Assigned task | The expected output is a verbatim reprint of the lines from the beginning of the data that follows through the line that contains "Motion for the".

Stored data |
_ _ _ _ _

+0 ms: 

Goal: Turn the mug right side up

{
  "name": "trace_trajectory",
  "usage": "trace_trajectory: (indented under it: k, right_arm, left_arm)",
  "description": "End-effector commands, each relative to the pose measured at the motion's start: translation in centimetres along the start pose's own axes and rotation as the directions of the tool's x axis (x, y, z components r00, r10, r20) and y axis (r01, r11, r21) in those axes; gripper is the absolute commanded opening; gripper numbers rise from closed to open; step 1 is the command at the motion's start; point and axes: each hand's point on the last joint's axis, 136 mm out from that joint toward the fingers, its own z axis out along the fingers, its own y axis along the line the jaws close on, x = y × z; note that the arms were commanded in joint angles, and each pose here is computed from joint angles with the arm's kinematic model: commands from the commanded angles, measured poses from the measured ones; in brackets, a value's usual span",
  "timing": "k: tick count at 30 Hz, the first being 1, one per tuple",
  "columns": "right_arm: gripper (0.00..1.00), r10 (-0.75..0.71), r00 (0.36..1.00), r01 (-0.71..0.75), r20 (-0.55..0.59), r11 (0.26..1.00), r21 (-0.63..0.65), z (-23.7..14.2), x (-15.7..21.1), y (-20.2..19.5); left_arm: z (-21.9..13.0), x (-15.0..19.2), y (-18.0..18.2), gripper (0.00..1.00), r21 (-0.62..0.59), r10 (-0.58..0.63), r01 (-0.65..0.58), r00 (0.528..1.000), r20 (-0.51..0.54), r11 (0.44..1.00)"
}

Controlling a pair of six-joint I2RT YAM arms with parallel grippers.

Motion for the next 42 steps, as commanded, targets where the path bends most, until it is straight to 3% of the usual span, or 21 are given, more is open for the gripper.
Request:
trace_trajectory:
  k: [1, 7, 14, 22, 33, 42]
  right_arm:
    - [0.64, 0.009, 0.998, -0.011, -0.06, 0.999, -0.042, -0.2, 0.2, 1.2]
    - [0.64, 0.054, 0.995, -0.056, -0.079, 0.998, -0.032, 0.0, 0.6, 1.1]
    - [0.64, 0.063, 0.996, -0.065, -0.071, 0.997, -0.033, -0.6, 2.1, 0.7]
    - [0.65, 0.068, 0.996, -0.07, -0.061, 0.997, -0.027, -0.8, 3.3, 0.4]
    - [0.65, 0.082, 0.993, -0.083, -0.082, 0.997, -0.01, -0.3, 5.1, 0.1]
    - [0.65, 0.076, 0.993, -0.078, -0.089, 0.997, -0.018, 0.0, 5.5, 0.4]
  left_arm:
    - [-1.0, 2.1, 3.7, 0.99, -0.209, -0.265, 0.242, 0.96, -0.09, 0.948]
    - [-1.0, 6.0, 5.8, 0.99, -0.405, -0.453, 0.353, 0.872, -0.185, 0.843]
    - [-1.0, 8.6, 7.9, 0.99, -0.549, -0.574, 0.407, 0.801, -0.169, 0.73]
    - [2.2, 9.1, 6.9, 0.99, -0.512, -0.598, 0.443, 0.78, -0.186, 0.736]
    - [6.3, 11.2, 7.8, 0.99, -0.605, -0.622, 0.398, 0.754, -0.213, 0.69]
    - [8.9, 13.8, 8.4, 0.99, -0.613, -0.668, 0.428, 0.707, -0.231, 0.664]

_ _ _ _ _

Written answer |
+0 ms: 

Goal: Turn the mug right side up

{
  "name": "trace_trajectory",
  "usage": "trace_trajectory: (indented under it: k, right_arm, left_arm)",
  "description": "End-effector commands, each relative to the pose measured at the motion's start: translation in centimetres along the start pose's own axes and rotation as the directions of the tool's x axis (x, y, z components r00, r10, r20) and y axis (r01, r11, r21) in those axes; gripper is the absolute commanded opening; gripper numbers rise from closed to open; step 1 is the command at the motion's start; point and axes: each hand's point on the last joint's axis, 136 mm out from that joint toward the fingers, its own z axis out along the fingers, its own y axis along the line the jaws close on, x = y × z; note that the arms were commanded in joint angles, and each pose here is computed from joint angles with the arm's kinematic model: commands from the commanded angles, measured poses from the measured ones; in brackets, a value's usual span",
  "timing": "k: tick count at 30 Hz, the first being 1, one per tuple",
  "columns": "right_arm: gripper (0.00..1.00), r10 (-0.75..0.71), r00 (0.36..1.00), r01 (-0.71..0.75), r20 (-0.55..0.59), r11 (0.26..1.00), r21 (-0.63..0.65), z (-23.7..14.2), x (-15.7..21.1), y (-20.2..19.5); left_arm: z (-21.9..13.0), x (-15.0..19.2), y (-18.0..18.2), gripper (0.00..1.00), r21 (-0.62..0.59), r10 (-0.58..0.63), r01 (-0.65..0.58), r00 (0.528..1.000), r20 (-0.51..0.54), r11 (0.44..1.00)"
}

Controlling a pair of six-joint I2RT YAM arms with parallel grippers.

Motion for the next 42 steps, as commanded, targets where the path bends most, until it is straight to 3% of the usual span, or 21 are given, more is open for the gripper.

The exercise is now complete.